[LINK] Fury in US over Microsoft's EU slap

Antony Barry tony at tony-barry.emu.id.au
Fri Mar 26 09:02:23 EST 2004


From: http://www.theage.com.au/articles/2004/03/25/1079939782633.html

Fury in US over Microsoft's EU slap

By Garry Barker
Technology Editor
March 26, 2004



Rumblings of a trade war between the US and Europe echoed through the 
halls of power in Washington DC last night as politicians rallied to 
condemn the European Commission for the clobbering it gave Microsoft in 
a swingeing antitrust judgement yesterday.

The EC found the world's largest software company, fiefdom of Bill 
Gates, the world's richest man, guilty of abusing its dominant market 
position.

It is a judgment Microsoft has also suffered on its home ground but 
this time the penalties are huge and painful.

The EC has levied its heaviest-ever fine - €497 million ($A850 million) 
- and, worse, imposed restrictions on the Windows operating system 
designed to stop Microsoft from swamping its competitors in the 
burgeoning multibillion-dollar online entertainment market.

Protests erupted in the US capital within minutes of the judgement, led 
by Senate Republican Leader Bill Frist who, with other politicians, 
complained that the sanctions violated US-EU trade agreements and 
should be resisted by President Bush.

  "I fear that the US and the EU are heading towards a new trade war and 
that the commission's ruling against Microsoft is the first shot," Mr 
Frist said.

  "If the US Government does not make a clear and strong objection to 
the EU actions, we will lose influence and credibility for years to 
come, to the detriment of the US economy and US consumers," he said.

  Hewitt Pate, chief of the US Department of Justice's antitrust office, 
described the huge fine levied on Microsoft as "unfortunate". He said 
the European requirement that a version of Windows be marketed without 
Windows Media Player was a "chilling innovation".

  But Douglas Melamed, chief of the DoJ's antitrust division in the 
Clinton administration, said the EU's order made perfect sense.

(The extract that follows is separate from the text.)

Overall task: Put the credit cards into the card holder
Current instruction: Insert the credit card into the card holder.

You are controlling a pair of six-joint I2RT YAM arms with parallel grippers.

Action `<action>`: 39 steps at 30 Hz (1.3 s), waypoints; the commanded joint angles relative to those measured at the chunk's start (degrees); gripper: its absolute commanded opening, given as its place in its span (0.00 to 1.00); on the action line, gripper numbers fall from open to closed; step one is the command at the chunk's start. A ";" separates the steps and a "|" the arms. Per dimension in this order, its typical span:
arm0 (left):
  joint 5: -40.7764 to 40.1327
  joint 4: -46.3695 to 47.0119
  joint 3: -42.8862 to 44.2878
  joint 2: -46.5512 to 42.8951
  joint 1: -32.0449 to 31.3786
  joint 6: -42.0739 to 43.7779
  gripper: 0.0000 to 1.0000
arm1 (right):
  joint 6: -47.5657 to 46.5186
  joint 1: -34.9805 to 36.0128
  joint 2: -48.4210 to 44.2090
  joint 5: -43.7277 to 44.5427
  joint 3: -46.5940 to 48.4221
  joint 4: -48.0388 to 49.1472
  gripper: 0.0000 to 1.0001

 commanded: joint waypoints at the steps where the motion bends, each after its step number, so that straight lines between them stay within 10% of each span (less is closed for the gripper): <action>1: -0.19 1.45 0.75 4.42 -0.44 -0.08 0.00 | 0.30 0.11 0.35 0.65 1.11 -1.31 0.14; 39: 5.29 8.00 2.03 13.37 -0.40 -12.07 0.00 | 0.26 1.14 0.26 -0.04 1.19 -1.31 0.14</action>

"The commission did nothing that strikes me as outrageous or foolish," 
he said. The fine was appropriate; a good deterrent that "enables you 
to focus yourself on deterring wrongful conduct rather than trying to 
regulate it after you find it."

While Windows is by far the dominant operating system in Europe, as in 
the rest of the world, Microsoft's image, fair or not, is that of a 
bullying American monopoly.

  The fine, although double most expectations, is essentially peanuts 
for a company with $US53 billion ($A71 billion) in the bank. More 
damaging is the ruling by European competition commissioner Mario 
Monti, now ratified by the full 15-nation EU, that Microsoft lay bare 
for rival companies some of the most important programming code in its 
Windows operating system.

The company says it will appeal in Europe's highest courts. The case 
could drag on for years while Microsoft builds an unassailable position 
in online entertainment, as it did with its web browser.

Appeals are thought unlikely to succeed and, depending on the speed 
with which they are handled, Microsoft will have to start selling in 
Europe, a third of its global market, a version of Windows without WMP.

Real Networks, whose media player competes with WMP, and Sun 
Microsystems, long a Microsoft foe, both believe Europe's move would 
lead to lower prices and more variety for consumers.